23/12/2025
SOVIÉPICA
Fumar un habano en soledad es como tocar el piano para nadie: la música suena lo mismo, sí, pero no se aprecia igual. Los habanos reclaman compañía, complicidad, comunión, hasta el punto de que la amistad suele ser el elemento imprescindible en una cata, mucho más que la textura, el tiro o la combustión. Dicen, con razón, que el oído es el único sentido que no interviene a la hora de apreciar un buen tabaco, pero la conversación con un buen amigo, mano a mano entre calada y calada, es el mejor complemento para el humo. Apenas recuerdo un solo habano de los cientos y cientos que habré fumado solo, generalmente luchando contra la página en blanco, mientras que casi todos los que he disfrutado junto a amigos tienen nombre y apellidos, fecha y hora, un tiempo y un lugar en mi memoria.
Entre todos ellos, hay una vitrina para el Partagás Serie D No. 4 que fumamos Víctor Andresco y yo en el puerto del Pireo, después de un almuerzo homérico a base de pescado, frente al mar color de vino de la Odisea. Víctor me había invitado a una lectura en el Instituto Cervantes de Atenas y, al momento de conocernos, nos hicimos amigos para siempre, amigos de ésos que yo llamo retrospectivos, con los que parece que hubieras ido al colegio. Según estábamos comiendo, íbamos descubriendo que teníamos no sólo gustos parecidos, sino amistades y enemistades comunes, entre las cuales, aparte de unos cuantos nombres propios, estaban el amor a la literatura y a los habanos.
Víctor Andresco acaba de publicar un libro, Soviépica, en la editorial Reino de Cordelia, donde narra sus recuerdos durante el derrumbe de la Unión Soviética, cuando estudiaba en la Universidad Internacional Patricio Lumumba en Moscú. No es una autobiografía, sino más bien una novela amasada con hechos reales, aunque siempre hay que tener en cuenta que los hechos reales están desfigurados por el tamiz de la memoria. Examinado a fondo, cualquier texto autobiográfico —desde Julio César y San Agustín— contiene imprecisiones y elementos ficticios, mientras que la mayoría de las ficciones se nutren en mayor o menor medida de hechos reales.

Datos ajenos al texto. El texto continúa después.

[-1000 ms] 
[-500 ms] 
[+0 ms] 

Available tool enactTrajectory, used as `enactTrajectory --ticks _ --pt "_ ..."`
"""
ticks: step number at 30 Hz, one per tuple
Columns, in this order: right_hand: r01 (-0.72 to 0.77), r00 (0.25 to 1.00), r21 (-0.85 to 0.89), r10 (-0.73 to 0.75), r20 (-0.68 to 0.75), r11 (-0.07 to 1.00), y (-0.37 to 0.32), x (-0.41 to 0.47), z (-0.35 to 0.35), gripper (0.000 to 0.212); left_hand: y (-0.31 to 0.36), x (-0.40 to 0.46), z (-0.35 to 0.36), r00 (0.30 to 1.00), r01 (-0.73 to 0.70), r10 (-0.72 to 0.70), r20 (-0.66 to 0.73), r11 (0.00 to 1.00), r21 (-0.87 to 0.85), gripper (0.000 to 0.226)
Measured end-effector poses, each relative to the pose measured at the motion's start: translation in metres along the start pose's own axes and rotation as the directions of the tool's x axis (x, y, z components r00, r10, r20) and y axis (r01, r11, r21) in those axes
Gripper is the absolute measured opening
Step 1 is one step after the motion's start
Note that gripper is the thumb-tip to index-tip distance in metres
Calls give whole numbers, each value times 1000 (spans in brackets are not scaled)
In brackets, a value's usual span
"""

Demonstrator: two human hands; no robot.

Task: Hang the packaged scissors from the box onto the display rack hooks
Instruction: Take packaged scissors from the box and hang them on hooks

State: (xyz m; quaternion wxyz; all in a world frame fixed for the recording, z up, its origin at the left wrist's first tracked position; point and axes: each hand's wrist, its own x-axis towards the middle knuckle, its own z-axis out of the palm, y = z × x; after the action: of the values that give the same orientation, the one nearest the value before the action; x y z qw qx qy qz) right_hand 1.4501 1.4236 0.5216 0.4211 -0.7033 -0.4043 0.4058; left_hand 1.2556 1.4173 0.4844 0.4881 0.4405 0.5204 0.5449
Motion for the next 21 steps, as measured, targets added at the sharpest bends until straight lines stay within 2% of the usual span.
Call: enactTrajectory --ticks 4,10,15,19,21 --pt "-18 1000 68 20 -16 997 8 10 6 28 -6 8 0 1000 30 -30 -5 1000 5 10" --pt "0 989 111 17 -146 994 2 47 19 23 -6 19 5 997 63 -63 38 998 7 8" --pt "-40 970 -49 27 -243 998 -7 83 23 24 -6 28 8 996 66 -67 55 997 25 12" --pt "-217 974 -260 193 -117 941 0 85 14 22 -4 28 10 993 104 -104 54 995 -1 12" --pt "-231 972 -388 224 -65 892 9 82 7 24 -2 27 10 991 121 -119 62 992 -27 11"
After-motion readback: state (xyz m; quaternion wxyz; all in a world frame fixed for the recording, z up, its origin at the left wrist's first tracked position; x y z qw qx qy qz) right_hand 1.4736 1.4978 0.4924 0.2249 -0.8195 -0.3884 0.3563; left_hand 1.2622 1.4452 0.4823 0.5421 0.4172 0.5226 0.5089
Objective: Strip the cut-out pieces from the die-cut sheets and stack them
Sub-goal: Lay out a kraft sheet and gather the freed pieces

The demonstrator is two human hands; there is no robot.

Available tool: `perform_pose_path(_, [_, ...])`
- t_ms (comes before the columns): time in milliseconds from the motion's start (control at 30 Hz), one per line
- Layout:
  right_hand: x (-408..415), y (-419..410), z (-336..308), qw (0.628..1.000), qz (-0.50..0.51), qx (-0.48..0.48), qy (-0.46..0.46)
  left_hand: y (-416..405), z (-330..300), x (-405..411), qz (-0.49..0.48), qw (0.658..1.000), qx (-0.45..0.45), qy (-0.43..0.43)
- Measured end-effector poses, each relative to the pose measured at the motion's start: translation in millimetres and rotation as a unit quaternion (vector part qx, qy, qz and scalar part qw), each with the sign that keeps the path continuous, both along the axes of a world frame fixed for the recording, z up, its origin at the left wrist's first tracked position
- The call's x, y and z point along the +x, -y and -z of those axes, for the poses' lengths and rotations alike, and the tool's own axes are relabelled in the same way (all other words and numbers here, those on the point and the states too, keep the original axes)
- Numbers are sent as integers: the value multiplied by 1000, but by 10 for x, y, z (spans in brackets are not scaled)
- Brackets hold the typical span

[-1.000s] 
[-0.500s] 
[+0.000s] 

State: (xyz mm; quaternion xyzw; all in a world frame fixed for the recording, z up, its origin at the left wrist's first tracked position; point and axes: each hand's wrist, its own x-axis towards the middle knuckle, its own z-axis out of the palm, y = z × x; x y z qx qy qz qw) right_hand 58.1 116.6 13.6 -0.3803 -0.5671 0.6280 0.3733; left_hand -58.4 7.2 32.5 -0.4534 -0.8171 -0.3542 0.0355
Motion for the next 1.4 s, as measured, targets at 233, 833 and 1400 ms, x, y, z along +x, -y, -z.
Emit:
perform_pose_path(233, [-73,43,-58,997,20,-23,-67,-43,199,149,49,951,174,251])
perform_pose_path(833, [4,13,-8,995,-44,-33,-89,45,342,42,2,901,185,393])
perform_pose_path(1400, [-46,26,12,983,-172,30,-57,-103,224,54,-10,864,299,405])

Fabián, el alter ego de Víctor en la novela, es dueño de una agencia de viajes en Madrid y está a punto de entrar en la cincuentena cuando acude al entierro de uno de los amigos becarios con los que estudió en la URSS. Entonces descubre que una conspiración o un malentendido lo ha mantenido alejado de aquel núcleo de amistades durante décadas, Para deshacer el entuerto, emprenderá una búsqueda por las ciudades de su juventud, Minsk y Moscú, y se reencontrará con sus viejos camaradas al tiempo que se pregunta, entre el estupor y el humor, por el rumbo que ha tomado su vida.
En sus páginas, aparte de la cultura inmensa de un traductor de Tolstoi, Chéjov y Turguéniev, de las reflexiones al hilo de la perestroika, y de las carcajadas con las que tropezaba a cada rato, no dejé de encontrarme con viejos amigos y amigas comunes. Hasta me reencontré conmigo mismo fumando un habano con Víctor en la Plaza de la Paja, en Madrid, porque las cuatro o cinco veces que he disfrutado de su compañía siempre estuvimos amparados bajo el humo de un puro.